*THE TASK*
Find every line with the string "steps" in the material below and copy it.

*THE DATA*
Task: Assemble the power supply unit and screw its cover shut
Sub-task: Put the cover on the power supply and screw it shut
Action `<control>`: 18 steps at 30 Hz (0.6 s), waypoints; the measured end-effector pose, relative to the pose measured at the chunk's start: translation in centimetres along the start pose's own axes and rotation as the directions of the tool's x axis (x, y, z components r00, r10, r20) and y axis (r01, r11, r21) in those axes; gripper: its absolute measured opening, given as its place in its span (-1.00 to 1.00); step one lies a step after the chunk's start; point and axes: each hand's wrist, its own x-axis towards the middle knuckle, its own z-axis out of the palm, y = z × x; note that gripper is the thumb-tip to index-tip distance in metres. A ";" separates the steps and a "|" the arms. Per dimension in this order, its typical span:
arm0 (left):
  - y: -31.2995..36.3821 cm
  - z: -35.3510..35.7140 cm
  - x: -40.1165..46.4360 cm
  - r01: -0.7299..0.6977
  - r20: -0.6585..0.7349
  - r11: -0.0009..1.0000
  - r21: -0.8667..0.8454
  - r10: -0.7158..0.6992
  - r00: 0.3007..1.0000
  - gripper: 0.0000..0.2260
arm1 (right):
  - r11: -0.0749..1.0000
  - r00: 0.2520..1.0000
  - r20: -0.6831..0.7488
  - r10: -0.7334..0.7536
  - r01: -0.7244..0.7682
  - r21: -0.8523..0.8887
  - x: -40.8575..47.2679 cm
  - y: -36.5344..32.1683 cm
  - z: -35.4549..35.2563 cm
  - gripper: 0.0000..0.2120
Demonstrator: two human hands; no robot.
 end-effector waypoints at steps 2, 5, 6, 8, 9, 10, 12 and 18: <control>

*ANSWER TO THIS TASK*
Action `<control>`: 18 steps at 30 Hz (0.6 s), waypoints; the measured end-effector pose, relative to the pose measured at the chunk's start: translation in centimetres along the start pose's own axes and rotation as the directions of the tool's x axis (x, y, z components r00, r10, r20) and y axis (r01, r11, r21) in those axes; gripper: its absolute measured opening, given as its place in its span (-1.00 to 1.00); step one lies a step after the chunk's start; point and axes: each hand's wrist, its own x-axis towards the middle knuckle, its own z-axis out of the palm, y = z × x; note that gripper is the thumb-tip to index-tip distance in metres. A ";" separates the steps and a "|" the arms. Per dimension in this order, its typical span:
 end-effector waypoints at steps 2, 5, 6, 8, 9, 10, 12 and 18: <control>

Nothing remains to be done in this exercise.